ロックフォールが無殺菌のヒツジの生乳を使っているのに対し、ダナブルーは殺菌した牛の生乳を使います。ヒツジのミルクは牛のものより脂肪分が高くコクのあるチーズが作れるのですが、ヤギのミルクと同じように独特のクセがありヒツジのミルクに慣れていない人には少し抵抗のある味なのです。ダナブルーはロックフォールをお手本にしただけあって、ロックフォールとよく似た味なのですが、牛の生乳を使っている分チーズ自体の味にはクセがありません。しかし、アオカビがチーズの内部でしっかりと繁殖しているのでアオカビタイプのチーズの特徴であるシャープな辛みやピリッとした刺激は強めです。
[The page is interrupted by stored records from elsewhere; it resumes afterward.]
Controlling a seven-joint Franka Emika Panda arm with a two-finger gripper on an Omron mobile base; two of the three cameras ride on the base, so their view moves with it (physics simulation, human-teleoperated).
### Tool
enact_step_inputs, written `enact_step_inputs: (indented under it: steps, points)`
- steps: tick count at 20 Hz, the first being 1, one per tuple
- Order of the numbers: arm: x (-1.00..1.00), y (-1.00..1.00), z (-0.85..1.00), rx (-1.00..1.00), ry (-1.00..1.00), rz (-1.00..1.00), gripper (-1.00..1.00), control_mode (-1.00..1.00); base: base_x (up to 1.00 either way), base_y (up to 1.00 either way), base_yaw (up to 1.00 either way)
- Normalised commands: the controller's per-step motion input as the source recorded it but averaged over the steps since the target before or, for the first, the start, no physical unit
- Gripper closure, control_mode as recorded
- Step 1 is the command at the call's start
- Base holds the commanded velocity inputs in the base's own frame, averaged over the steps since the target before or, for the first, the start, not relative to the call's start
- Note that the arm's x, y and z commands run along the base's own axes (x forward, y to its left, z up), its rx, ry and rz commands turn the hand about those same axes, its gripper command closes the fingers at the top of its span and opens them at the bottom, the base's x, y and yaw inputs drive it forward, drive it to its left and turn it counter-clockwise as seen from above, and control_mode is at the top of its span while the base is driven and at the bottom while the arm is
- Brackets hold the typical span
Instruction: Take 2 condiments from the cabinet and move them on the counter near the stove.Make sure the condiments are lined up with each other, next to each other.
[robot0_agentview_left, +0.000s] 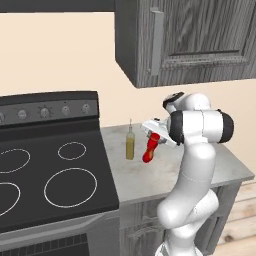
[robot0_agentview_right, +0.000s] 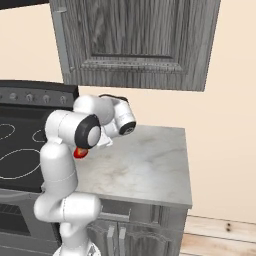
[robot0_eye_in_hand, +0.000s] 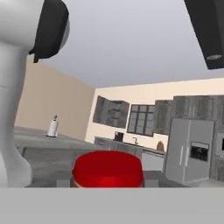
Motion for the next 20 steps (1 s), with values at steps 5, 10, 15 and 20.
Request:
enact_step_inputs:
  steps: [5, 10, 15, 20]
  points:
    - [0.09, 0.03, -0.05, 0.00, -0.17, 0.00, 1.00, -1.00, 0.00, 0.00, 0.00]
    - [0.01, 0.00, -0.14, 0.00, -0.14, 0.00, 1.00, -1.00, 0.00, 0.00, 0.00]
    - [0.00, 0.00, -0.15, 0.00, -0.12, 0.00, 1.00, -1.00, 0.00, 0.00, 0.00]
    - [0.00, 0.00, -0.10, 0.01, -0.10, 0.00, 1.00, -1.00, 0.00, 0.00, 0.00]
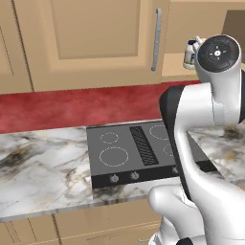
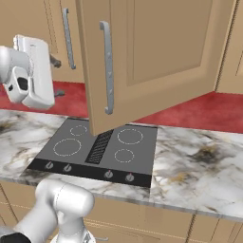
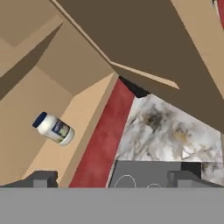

その為初心者にはちょっと食べにくく感じますが、アオカビタイプのチーズが大好きという方にはお勧めですよ。

調味料代わりに料理に使ってみよう

デンマークのチーズは他のヨーロッパの国々のチーズに比べて値段が安いのが特徴です。ダナブルーも100グラムあたり500円とロックフォールの半額以下で買うことができます。お得感からついたくさん買ってしまいたくなりますが、アオカビタイプのチーズは一度にたくさん食べるタイプのチーズではありません。塩味も強いので、お酒のおつまみにするにしても少量で十分、という方も多いでしょう。そこでお勧めなのが、ダナブルーを調味料代わりに使った料理です。ピザやパスタなどアオカビタイプのチーズを使ったソースと合う料理はたくさんありますよね。サラダのトッピングにしても良いでしょう。何の変哲もないパスタがチーズを絡めるだけで大人の味の料理になります。調味料代わりにする場合はチーズはたっぷりあったほうが美味しいので、お得に買えるダナブルーはぴったりです。

日本料理と合わせてみても

ダナブルーはヒツジのミルク独特の獣っぽいくせがありません。ですから日本料理に使っても美味しいのですよ。たとえば野菜のお浸しにちょっとダナブルーを熱したものをかけてみたり、白和えにダナブルーを加えてみてもお酒に合うコクのある料理ができます。また、魚の粕漬をやくときにダナブルーを載せて焼いてみても良いでしょう。もっと簡単にすませたい、という時はちくわの穴にチーズを詰めるだけでしゃれたおつまみになります。甘めの日本酒に合わせてみてください。